**Problem:**
Report only how many lines of the entries below contain the string "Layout".

**Exercise data:**

----------------------------------------

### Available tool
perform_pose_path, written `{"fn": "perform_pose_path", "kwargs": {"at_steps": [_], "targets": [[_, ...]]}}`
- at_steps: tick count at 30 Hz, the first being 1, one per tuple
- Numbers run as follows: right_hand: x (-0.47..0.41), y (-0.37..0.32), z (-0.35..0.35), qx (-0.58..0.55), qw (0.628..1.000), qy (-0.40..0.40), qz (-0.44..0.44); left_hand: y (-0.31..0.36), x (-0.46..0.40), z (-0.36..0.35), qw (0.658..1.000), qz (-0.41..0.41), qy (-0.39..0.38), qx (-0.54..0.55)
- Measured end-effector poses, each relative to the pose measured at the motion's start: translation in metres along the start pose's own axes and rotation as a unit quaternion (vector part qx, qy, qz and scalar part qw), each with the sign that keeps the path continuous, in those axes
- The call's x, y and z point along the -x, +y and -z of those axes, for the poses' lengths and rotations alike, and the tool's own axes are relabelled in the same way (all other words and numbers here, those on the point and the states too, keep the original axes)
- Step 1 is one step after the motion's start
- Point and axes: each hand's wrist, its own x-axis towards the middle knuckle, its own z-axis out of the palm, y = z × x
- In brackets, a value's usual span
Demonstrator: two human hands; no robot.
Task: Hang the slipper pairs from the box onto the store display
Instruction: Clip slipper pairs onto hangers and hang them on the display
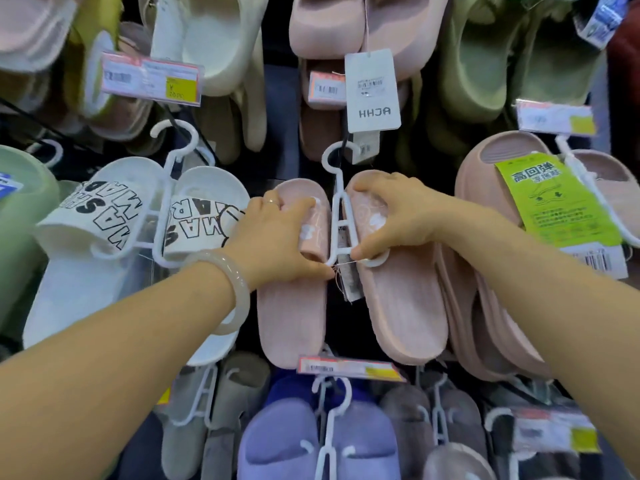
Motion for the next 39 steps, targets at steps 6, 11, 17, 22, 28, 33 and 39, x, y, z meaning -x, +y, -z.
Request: {"fn": "perform_pose_path", "kwargs": {"at_steps": [6, 11, 17, 22, 28, 33, 39], "targets": [[-0.004, 0.006, -0.029, 0.102, 0.994, -0.012, -0.021, 0.002, -0.005, -0.018, 0.998, -0.007, -0.002, -0.070], [-0.007, 0.017, -0.060, 0.045, 0.999, 0.009, -0.024, -0.002, -0.011, -0.038, 0.996, -0.021, 0.027, -0.076], [-0.018, 0.025, -0.083, -0.014, 0.999, 0.033, -0.030, -0.006, -0.023, -0.058, 0.996, -0.015, -0.036, -0.086], [-0.019, 0.034, -0.085, -0.040, 0.997, 0.060, -0.005, -0.018, -0.023, -0.071, 0.998, 0.003, -0.042, -0.050], [-0.015, 0.035, -0.085, -0.015, 0.998, 0.063, 0.003, -0.013, -0.012, -0.065, 0.998, 0.009, -0.060, -0.012], [-0.002, 0.025, -0.078, 0.008, 0.999, 0.033, -0.013, -0.010, -0.005, -0.056, 0.997, 0.010, -0.073, -0.008], [0.007, 0.013, -0.066, 0.029, 0.998, 0.048, -0.017, -0.009, 0.008, -0.044, 0.996, 0.003, -0.083, -0.016]]}}
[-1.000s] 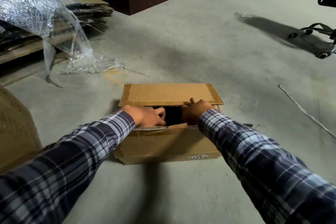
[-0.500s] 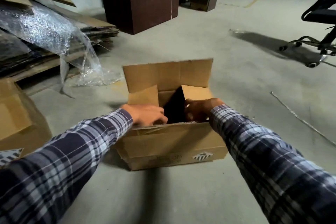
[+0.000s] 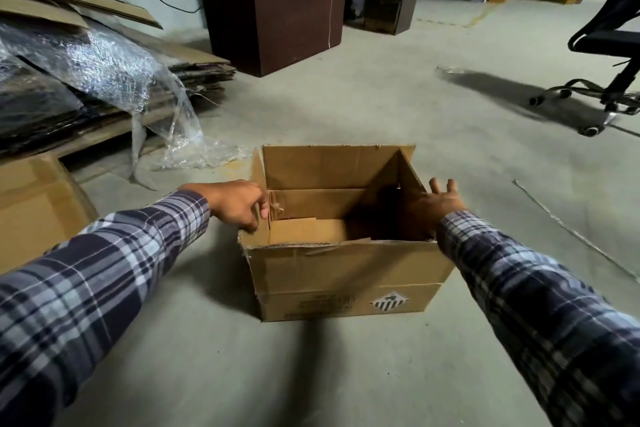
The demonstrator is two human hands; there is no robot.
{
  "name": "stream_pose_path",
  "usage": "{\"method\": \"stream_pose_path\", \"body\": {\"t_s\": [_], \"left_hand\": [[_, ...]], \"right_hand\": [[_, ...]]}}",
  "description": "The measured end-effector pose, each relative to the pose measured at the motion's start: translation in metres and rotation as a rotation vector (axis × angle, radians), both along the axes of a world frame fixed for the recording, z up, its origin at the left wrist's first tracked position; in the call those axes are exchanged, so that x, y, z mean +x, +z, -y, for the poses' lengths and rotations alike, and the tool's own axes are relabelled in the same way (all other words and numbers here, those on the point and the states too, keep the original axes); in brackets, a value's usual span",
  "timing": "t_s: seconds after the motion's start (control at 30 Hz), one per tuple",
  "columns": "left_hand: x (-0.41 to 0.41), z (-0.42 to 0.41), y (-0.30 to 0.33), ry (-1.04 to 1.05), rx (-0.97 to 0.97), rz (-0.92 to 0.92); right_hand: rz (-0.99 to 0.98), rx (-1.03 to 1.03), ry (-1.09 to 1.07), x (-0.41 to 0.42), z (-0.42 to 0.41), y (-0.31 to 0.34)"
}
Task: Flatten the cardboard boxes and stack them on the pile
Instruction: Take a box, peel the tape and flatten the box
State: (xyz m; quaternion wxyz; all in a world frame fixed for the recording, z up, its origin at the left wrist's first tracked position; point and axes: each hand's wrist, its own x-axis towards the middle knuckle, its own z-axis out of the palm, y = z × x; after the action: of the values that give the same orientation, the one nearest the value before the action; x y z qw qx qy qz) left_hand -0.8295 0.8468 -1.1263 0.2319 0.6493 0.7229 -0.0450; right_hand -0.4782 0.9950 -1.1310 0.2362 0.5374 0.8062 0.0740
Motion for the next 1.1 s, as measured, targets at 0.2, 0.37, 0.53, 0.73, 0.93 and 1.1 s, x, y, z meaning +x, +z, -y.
{"method": "stream_pose_path", "body": {"t_s": [0.2,0.37,0.53,0.73,0.93,1.1], "left_hand": [[-0.02,0.011,-0.005,0.046,-0.049,-0.071],[-0.035,0.022,-0.02,0.04,-0.126,-0.152],[-0.02,0.015,-0.023,-0.032,-0.069,-0.117],[0.013,-0.004,-0.001,-0.04,-0.012,-0.021],[-0.003,0.007,0.01,0.193,0.112,0.198],[-0.001,0.014,0.02,0.308,0.284,0.314]], "right_hand": [[-0.082,-0.113,-0.171,0.027,-0.004,0.015],[-0.136,-0.211,-0.294,0.069,-0.032,-0.01],[-0.169,-0.179,-0.26,0.039,-0.001,-0.003],[-0.274,-0.176,-0.05,-0.025,0.002,0.012],[-0.549,-0.355,0.298,-0.116,0.088,0.057],[-0.36,-0.181,0.571,-0.176,0.18,0.027]]}}
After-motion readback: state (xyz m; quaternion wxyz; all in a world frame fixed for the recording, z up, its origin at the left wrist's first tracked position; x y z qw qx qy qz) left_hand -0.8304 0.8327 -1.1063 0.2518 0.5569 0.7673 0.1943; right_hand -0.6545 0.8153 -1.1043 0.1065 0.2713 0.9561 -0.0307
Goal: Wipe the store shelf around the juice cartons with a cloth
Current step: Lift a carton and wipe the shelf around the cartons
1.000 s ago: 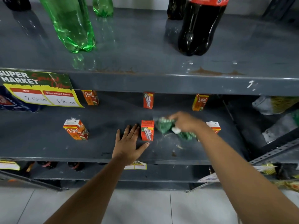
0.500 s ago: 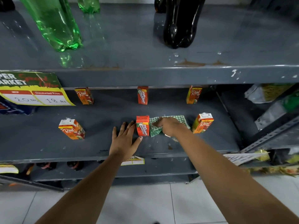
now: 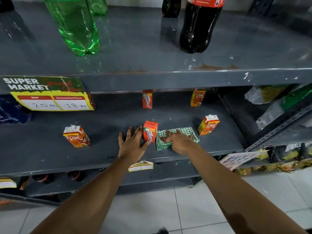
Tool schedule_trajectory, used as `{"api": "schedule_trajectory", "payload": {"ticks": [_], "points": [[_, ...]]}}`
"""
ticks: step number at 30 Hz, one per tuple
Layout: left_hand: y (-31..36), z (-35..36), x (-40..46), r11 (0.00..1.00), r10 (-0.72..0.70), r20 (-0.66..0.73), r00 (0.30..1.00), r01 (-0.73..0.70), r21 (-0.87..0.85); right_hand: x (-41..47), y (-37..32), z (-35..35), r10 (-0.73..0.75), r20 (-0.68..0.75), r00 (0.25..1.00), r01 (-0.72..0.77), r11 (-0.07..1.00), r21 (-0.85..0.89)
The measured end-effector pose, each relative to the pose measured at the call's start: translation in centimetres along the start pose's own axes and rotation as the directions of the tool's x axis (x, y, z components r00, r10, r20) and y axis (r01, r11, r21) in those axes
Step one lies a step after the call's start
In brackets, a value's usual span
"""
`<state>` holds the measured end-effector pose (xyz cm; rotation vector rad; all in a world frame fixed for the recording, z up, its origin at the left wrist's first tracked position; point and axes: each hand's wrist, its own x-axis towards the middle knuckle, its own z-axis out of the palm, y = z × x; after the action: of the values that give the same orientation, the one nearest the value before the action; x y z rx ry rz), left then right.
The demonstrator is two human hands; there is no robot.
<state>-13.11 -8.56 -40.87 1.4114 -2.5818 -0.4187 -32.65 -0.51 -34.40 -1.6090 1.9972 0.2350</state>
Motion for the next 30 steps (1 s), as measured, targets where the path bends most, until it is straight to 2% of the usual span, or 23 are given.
{"api": "schedule_trajectory", "payload": {"ticks": [4, 6, 8, 17, 20, 23, 26, 28, 29, 30], "points": [[0.8, -0.7, 0.2, 0.996, -0.066, -0.066, 0.996, 0.061, -0.065, -0.6, -0.2, -1.1, -0.002, 0.000, 1.000, 0.002, 1.000, -0.003], [1.5, -1.6, -0.8, 0.995, -0.004, -0.037, 0.999, 0.001, -0.104, -3.3, -1.0, -0.8, 0.066, 0.013, 0.998, -0.066, 0.998, -0.019], [1.7, -1.1, -1.0, 0.994, 0.001, -0.055, 0.998, -0.007, -0.111, -3.7, -0.7, -0.1, 0.059, 0.040, 0.997, -0.059, 0.998, -0.007], [-1.5, -0.8, -1.0, 0.999, -0.008, -0.053, 0.999, 0.005, -0.054, -5.6, -2.0, 2.1, -0.064, 0.051, 0.997, 0.059, 0.994, 0.095], [-2.9, -0.6, -1.2, 0.998, -0.051, -0.044, 0.998, 0.049, -0.051, -6.2, -3.1, 2.8, -0.073, 0.051, 0.996, 0.065, 0.988, 0.142], [-3.6, 0.6, -3.0, 0.992, -0.079, -0.053, 0.995, 0.074, -0.100, -7.3, -3.7, 4.2, -0.009, 0.091, 0.996, -0.007, 0.983, 0.181], [-4.2, 2.4, -6.7, 0.989, -0.033, -0.059, 0.998, 0.024, -0.143, -9.4, -3.4, 5.2, 0.083, 0.141, 0.987, -0.111, 0.973, 0.204], [-4.2, 3.2, -7.4, 0.988, 0.030, -0.031, 0.999, -0.034, -0.148, -10.4, -3.0, 4.2, 0.141, 0.068, 0.988, -0.152, 0.968, 0.202], [-4.1, 3.5, -7.8, 0.983, 0.057, -0.023, 0.998, -0.060, -0.172, -10.3, -2.6, 4.1, 0.197, -0.014, 0.980, -0.191, 0.965, 0.177], [-3.0, 1.5, -8.7, 0.971, 0.116, -0.073, 0.991, -0.129, -0.201, -12.3, -2.7, 2.8, 0.266, -0.169, 0.949, -0.243, 0.959, 0.146]]}}
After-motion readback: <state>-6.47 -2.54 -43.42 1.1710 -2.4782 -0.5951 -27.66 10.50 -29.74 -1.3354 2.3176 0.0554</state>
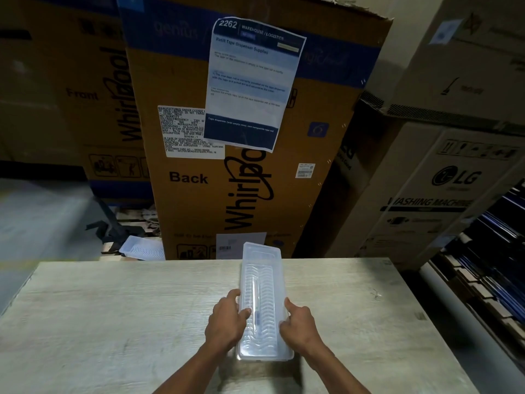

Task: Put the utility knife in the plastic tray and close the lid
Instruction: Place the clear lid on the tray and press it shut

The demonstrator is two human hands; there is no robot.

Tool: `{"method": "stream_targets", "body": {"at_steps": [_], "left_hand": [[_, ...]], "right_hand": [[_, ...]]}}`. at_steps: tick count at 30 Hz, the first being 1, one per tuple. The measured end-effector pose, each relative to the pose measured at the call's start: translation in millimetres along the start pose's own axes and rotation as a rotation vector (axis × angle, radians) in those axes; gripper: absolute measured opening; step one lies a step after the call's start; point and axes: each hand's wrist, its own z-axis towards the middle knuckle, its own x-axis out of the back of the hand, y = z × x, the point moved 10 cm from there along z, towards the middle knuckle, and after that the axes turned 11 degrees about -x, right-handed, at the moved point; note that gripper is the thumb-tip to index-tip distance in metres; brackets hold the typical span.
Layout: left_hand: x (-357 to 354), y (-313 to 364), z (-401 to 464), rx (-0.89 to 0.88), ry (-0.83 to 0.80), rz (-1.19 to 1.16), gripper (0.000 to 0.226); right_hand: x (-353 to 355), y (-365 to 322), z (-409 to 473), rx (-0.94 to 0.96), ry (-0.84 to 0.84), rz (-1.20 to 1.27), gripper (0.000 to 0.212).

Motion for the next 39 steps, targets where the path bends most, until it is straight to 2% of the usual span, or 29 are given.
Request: {"method": "stream_targets", "body": {"at_steps": [5,12,28,31,36,39], "left_hand": [[1,1,-2,-0.025,0.035,-0.004,0.055],[1,0,0,-0.043,0.017,-0.064,0.057],[-4,-7,5,0.021,-0.133,-0.065,0.068],[-2,-7,3,0.014,-0.124,-0.077,0.067],[-1,-1,1,-0.026,-0.115,-0.050,0.061],[-1,2,1,-0.037,-0.129,-0.037,0.061]], "right_hand": [[-2,-2,1,0.023,0.025,-0.089,0.066],[-7,2,12,0.049,0.039,-0.093,0.068],[-9,1,15,0.093,0.040,-0.182,0.072],[-6,-3,4,0.110,-0.039,-0.187,0.075],[4,-9,-30,0.083,-0.350,-0.055,0.092],[7,-3,-33,0.047,-0.403,-0.033,0.099]]}}
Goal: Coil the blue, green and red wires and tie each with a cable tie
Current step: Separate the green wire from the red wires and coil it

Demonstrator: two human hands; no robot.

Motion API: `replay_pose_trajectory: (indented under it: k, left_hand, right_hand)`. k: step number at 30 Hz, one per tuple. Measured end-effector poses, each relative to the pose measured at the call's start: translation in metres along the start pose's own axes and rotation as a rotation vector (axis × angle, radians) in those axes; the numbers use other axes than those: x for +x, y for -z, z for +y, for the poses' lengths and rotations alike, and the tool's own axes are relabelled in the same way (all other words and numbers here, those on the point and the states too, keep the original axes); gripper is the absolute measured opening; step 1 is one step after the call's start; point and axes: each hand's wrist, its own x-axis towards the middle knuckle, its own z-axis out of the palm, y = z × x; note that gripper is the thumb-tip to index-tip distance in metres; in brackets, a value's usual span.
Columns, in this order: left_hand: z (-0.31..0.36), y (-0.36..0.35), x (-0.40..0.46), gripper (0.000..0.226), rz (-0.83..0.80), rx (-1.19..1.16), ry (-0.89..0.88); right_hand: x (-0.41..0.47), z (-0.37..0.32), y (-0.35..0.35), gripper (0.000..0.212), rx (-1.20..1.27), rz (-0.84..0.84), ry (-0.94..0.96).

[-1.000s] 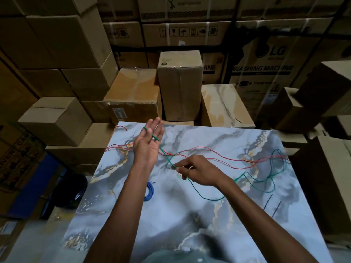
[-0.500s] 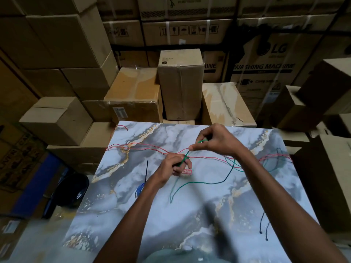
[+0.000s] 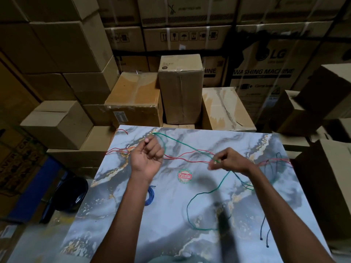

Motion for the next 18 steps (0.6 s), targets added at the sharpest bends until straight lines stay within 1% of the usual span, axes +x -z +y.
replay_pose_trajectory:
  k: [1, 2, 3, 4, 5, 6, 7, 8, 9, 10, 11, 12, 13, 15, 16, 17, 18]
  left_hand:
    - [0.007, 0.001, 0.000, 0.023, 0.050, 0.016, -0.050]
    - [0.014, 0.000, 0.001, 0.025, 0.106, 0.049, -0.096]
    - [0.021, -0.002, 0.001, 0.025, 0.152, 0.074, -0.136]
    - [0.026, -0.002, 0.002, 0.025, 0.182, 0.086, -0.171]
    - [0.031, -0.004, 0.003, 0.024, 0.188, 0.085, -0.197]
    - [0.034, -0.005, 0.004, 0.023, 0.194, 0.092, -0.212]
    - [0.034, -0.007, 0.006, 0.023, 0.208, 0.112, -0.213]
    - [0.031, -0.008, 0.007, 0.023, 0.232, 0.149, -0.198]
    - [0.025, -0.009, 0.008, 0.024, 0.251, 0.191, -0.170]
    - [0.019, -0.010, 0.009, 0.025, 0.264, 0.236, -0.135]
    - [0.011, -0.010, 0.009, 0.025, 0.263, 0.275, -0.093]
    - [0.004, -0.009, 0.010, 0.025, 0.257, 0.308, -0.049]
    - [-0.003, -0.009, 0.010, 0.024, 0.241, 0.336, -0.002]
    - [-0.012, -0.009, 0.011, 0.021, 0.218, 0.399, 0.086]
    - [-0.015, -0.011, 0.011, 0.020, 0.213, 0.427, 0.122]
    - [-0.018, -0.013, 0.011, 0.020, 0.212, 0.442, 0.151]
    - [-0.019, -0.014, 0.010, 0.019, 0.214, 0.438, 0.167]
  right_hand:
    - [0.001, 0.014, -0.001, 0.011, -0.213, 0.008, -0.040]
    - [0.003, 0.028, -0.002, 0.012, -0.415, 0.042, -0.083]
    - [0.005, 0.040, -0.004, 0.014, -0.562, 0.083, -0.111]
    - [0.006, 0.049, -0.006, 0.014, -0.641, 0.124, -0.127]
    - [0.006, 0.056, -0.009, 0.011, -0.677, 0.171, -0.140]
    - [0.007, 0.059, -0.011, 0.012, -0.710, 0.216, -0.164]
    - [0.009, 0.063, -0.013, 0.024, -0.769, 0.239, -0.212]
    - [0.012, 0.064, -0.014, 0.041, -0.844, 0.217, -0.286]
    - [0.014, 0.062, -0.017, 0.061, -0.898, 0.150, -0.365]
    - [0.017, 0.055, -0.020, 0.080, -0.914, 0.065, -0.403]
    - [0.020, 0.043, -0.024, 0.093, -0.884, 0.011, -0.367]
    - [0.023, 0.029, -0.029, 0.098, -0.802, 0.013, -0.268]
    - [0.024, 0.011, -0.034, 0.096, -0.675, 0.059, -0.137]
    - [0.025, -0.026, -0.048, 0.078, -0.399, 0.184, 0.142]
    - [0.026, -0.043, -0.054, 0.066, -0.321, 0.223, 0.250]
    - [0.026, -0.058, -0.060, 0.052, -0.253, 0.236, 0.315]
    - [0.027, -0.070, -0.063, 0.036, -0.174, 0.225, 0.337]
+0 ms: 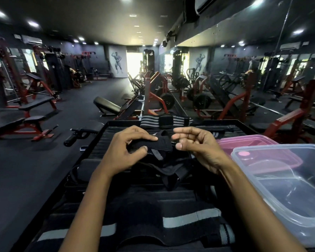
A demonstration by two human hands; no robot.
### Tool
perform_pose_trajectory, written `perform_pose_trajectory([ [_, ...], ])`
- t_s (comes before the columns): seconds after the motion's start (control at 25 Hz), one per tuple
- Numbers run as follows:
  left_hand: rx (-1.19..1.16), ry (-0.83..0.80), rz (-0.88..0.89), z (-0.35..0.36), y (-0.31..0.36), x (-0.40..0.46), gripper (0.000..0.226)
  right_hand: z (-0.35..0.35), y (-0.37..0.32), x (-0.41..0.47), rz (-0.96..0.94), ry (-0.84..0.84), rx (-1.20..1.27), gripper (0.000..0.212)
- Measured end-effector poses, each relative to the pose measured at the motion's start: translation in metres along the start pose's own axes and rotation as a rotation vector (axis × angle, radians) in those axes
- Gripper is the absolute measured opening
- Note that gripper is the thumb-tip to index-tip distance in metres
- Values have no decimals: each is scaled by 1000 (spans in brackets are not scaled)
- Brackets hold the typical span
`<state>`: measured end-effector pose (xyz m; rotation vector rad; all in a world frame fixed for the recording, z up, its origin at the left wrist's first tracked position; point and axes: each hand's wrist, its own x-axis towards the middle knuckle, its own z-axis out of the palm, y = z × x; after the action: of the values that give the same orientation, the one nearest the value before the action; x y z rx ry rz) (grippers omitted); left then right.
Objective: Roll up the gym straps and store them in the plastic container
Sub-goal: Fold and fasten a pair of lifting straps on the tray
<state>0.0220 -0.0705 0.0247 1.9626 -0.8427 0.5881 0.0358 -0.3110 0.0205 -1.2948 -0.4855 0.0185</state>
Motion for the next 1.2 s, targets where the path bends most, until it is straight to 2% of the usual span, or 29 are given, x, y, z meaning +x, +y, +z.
perform_pose_trajectory([
  [0.16,21,3,-17,1,-2,0,35,-1,0,1,-20,56,-145,42],
  [0.32,28,21,-20,1,-1,0,33,-3,2,-2,99,70,-336,27],
  [0.48,19,22,-42,1,0,0,31,1,-3,-2,149,56,-331,17],
  [0.76,-5,-57,-77,3,0,1,34,-1,-8,-6,256,1,-307,26],
  [0.96,-36,-35,-75,2,0,1,32,-2,-3,-4,189,-24,-179,50],
  [1.2,-23,23,-43,7,-1,1,33,-1,1,-3,139,-8,-138,50],
])
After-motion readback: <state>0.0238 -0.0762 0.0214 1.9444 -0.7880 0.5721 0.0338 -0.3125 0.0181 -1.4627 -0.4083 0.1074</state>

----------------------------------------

**Exercise result:**
2